Mais l’Unheimlichkeit, « l’Inquiétante Etrangeté » qui se dégage de ses œuvres n’est jamais agressive: d’apparence ludique voire absurde, elle peut dans un premier temps donner l’illusion d’être facilement apprivoisée ou catégorisée. Néanmoins, la simplicité apparente, le caractère direct et parlant des concepts engagés n’en émoussent pas pour autant l’efficacité des propositions.

Un bon exemple de sa façon de procéder est fourni par le "Programme de pré-intégration par le coloriage" un protocole par lequel elle donne à colorier à des enfants les logos de l’A.N.P.E., de la C.P.A.M., de la C.A.F. etc., afin qu’ils se familiarisent et apprivoisent les rouages des administrations auxquelles ils seront confrontés par la suite, à l’âge adulte.

C’est sans doute l’inverse qui se produit dans "Éducation Sexuelle" une série d'animations vidéos commandées par Arte qui adoptent le ton et la forme discursive des leçons destinées aux chères têtes blondes, en abordant des thèmes tels que l'anulingus, le point G, la Golden Shower etc., et ciblant évidemment un public plus adulte. En ligne sur le site d’Arte, les leçons ne sont d’ailleurs accessibles qu’entre 23h et 8h.

Par l’interférence des mondes symboliques et discursifs auxquels elle se réfère, John Deneuve met donc en relation des éléments qui semblent étrangers les uns aux autres (voire parfois inconciliables) afin de questionner les pièges de la pensée unique.

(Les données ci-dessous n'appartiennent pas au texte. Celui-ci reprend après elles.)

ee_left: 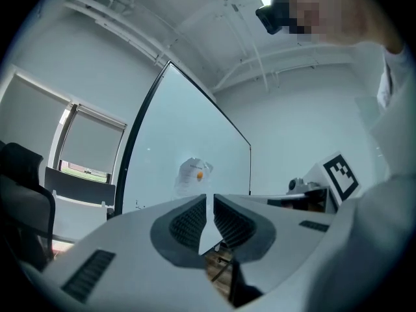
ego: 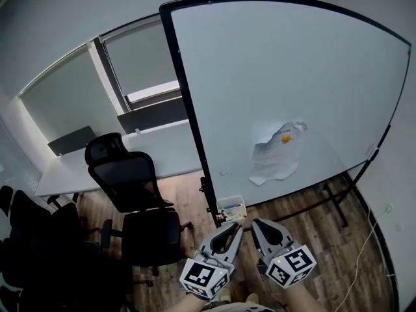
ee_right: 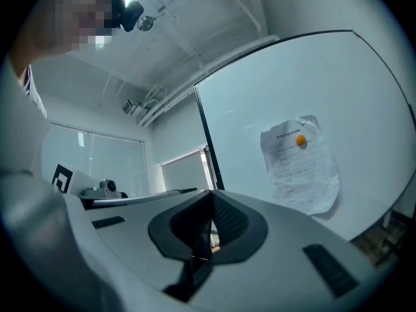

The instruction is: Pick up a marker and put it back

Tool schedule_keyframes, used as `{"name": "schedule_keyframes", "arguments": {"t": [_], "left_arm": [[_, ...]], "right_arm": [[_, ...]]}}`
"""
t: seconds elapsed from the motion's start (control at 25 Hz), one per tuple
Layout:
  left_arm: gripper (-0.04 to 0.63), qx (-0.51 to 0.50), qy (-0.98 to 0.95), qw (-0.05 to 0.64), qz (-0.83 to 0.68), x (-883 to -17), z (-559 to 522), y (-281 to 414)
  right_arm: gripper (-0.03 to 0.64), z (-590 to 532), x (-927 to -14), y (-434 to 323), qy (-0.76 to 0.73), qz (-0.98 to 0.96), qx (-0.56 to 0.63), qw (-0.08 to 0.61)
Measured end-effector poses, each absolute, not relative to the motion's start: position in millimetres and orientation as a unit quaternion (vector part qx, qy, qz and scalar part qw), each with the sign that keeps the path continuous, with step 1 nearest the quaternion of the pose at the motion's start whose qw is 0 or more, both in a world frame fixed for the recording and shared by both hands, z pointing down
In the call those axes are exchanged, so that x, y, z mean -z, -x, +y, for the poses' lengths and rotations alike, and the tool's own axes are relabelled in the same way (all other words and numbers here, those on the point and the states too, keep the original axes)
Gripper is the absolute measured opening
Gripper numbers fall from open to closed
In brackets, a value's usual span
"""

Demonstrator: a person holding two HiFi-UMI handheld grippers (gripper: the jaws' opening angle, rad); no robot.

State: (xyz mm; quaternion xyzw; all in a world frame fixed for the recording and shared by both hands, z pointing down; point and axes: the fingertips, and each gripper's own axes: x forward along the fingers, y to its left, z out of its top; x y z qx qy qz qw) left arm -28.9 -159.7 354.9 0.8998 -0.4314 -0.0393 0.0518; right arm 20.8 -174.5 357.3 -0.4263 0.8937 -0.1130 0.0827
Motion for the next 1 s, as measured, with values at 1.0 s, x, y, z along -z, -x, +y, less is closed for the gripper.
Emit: {"name": "schedule_keyframes", "arguments": {"t": [1.0], "left_arm": [[0.011, 0.039, -0.894, 0.059, -0.443, -359, -144, 22]], "right_arm": [[0.012, -153, -361, -16, 0.409, 0.903, 0.110, 0.064]]}}
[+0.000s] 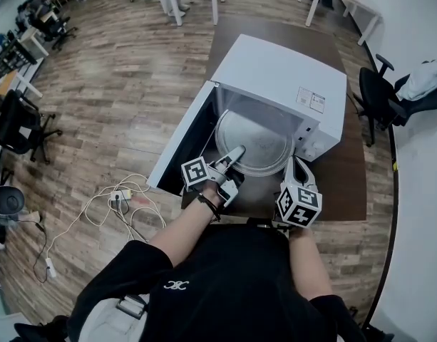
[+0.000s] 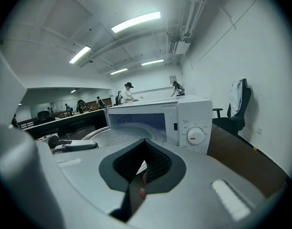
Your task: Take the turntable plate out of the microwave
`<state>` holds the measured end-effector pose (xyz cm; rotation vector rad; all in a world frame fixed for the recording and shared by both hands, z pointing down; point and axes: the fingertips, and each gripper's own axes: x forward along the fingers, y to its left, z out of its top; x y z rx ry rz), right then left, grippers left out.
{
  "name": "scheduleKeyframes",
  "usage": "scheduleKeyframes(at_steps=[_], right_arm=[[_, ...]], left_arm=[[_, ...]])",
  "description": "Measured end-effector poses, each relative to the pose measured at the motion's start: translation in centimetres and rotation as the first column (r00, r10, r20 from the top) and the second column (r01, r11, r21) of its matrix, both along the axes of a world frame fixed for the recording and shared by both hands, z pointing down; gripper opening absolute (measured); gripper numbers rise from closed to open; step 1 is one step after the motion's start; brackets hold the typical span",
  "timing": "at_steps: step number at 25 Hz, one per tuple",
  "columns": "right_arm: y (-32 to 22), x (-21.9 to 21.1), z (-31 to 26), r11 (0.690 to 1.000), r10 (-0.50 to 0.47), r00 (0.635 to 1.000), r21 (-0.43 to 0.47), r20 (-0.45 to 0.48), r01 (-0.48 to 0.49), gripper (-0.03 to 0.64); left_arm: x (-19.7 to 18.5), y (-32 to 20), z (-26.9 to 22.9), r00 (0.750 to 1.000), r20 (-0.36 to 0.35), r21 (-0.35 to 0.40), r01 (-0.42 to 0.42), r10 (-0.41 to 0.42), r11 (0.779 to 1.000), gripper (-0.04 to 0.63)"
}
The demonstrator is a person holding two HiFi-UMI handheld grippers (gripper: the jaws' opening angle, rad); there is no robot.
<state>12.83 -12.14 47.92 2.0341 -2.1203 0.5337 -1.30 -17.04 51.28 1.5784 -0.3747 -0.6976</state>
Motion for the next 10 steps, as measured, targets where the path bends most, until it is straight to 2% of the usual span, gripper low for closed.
scheduleKeyframes(at_steps=[10], right_arm=[[-0.2, 0.33, 0.38, 1.0, -0.008, 1.0, 0.0, 0.001, 0.008, 0.006]], left_arm=[[0.48, -0.34, 0.25, 1.0, -0.004, 0.003, -0.003, 0.003, 1.0, 0.038]])
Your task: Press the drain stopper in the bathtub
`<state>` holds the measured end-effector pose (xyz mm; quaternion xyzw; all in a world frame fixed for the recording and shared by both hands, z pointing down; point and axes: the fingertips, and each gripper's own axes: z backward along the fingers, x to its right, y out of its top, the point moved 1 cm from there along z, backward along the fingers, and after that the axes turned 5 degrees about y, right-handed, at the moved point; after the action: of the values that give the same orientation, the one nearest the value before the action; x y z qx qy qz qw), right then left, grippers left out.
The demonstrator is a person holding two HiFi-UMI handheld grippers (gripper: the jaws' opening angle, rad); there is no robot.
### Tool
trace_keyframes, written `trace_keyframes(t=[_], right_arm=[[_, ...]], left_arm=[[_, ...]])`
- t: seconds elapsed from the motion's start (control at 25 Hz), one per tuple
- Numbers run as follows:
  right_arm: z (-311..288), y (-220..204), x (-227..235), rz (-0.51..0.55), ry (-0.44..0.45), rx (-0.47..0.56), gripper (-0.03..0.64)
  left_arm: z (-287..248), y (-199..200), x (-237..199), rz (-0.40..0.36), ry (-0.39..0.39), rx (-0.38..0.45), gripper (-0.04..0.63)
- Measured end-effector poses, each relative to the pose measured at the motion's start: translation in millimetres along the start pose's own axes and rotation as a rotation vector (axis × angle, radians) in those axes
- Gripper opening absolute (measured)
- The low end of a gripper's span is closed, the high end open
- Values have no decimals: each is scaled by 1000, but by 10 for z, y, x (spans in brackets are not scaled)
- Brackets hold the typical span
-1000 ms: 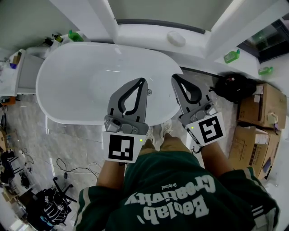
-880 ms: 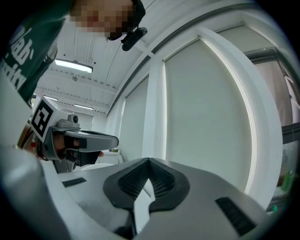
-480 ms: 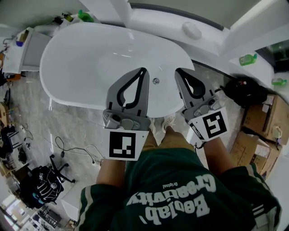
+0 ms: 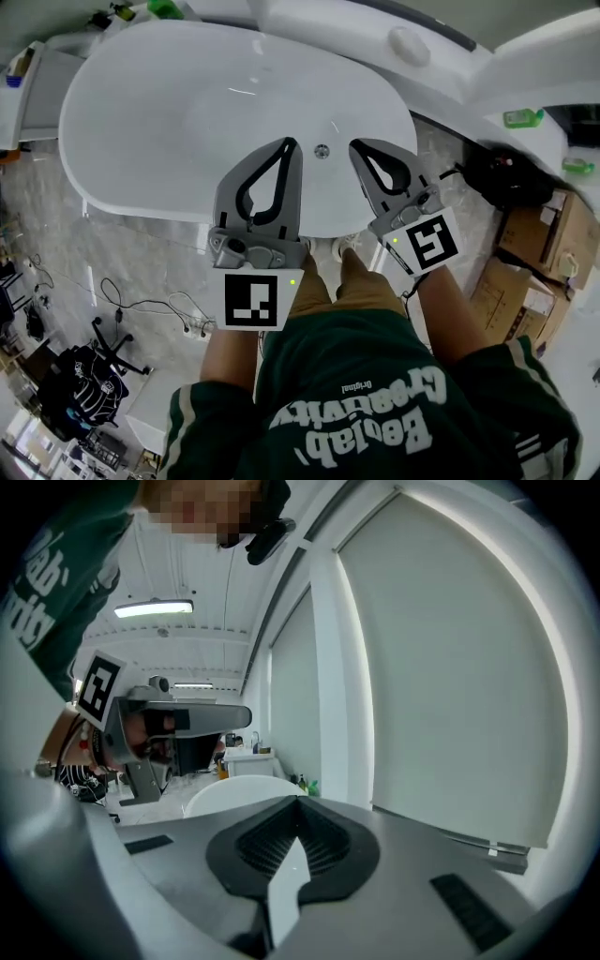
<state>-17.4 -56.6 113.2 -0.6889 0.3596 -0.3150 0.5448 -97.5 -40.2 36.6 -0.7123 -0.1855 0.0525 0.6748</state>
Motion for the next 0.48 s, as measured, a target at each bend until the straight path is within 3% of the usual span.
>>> trace_keyframes(t=[0.12, 0.32, 0.48], right_arm=[[-234, -240, -53, -50, -35, -36, 14], [-494, -655, -123, -79, -79, -96, 14], [-599, -943, -81, -103, -99, -114, 14]], left_arm=[[-46, -361, -82, -1, -28, -23, 6], [-151, -933, -144, 58, -73, -42, 6], [-283, -1352, -131, 40, -77, -42, 6]])
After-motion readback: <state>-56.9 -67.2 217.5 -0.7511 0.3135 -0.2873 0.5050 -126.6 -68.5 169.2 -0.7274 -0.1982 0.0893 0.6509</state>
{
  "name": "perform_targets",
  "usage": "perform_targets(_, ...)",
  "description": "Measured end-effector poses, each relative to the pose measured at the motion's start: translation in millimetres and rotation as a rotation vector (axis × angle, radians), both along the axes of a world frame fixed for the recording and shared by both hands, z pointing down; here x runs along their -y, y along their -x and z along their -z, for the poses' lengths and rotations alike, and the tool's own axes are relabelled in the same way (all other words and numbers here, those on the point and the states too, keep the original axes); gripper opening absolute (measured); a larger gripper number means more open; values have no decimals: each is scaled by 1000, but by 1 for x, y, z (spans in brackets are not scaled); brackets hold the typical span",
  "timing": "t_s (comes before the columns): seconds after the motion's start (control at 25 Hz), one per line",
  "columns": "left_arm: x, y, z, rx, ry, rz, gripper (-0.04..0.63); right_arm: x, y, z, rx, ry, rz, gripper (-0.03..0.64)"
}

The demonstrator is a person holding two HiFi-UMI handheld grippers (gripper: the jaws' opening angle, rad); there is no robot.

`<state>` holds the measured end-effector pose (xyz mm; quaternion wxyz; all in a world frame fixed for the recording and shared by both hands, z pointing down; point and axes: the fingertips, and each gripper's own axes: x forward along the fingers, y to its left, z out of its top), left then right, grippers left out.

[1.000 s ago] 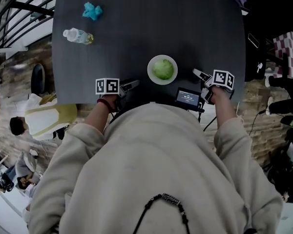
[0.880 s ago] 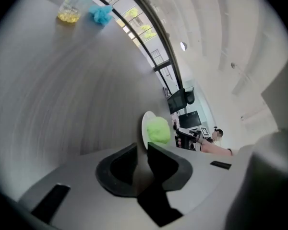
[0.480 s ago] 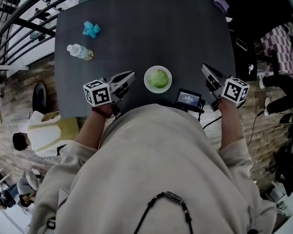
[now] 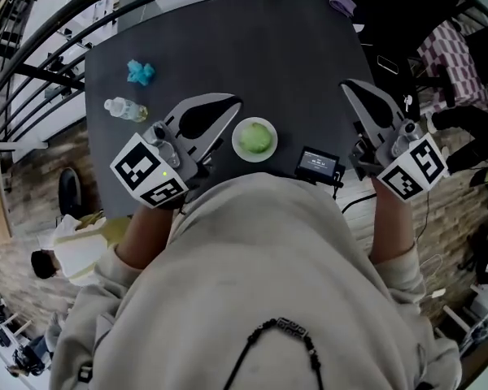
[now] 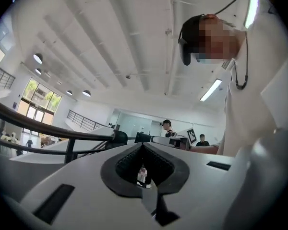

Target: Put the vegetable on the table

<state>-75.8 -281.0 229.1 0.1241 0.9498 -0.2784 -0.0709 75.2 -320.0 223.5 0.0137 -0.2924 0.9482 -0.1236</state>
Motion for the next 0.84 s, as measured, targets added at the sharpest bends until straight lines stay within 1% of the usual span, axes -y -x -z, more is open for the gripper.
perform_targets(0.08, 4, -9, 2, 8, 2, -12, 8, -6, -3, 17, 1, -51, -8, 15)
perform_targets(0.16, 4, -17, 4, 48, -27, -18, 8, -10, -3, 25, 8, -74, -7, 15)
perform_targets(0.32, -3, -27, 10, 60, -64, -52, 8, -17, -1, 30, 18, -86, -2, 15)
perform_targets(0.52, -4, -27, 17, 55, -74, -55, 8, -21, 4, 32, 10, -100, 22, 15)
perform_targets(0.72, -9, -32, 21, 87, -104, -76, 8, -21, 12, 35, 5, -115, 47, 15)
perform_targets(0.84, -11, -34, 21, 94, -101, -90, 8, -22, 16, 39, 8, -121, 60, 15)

Cette dimension de critique sociétale lato sensu est notamment au rendez-vous dans Aventures Cérébrales, une animation fonctionnant sur le mode des tests d’embauches, dans laquelle le spectateur est invité à mesurer prouver ses capacités professionnelles de leadership et autres en répondant à des injonctions pour le moins déconcertantes et ostensiblement sans aucun rapport avec l’objet de l’investigation.

Assez logiquement John Deneuve recourt également de façon récurrente à une pratique concrète et à une esthétique du travestissement (dans le propos et les intentions), afin de faire ressortir l’ambivalence de ses propositions ou interventions.

Dans Dreams are my reality (référence pour ceux qui s’en souviennent à la chanson emblématique du film La Boum), l’installation proposée pour cette édition du Show Room d’ART-O-RAMA, Deneuve joue en quelque sorte sur une acception à la fois littérale et détournée du concept même de présentation / ex-position / exhibition et de l’intitulé de l’initiative: son Show Room se donne en effet d’emblée comme un espace-boîte capitonné, entre féerique et érotique, un espace désoriénté, à la fois attirant et repoussant, oscillant entre une mise en image (et volume) ostentatoire, partielle et quasi-grotesque du corps et une tentative de sacralisation de ce dernier.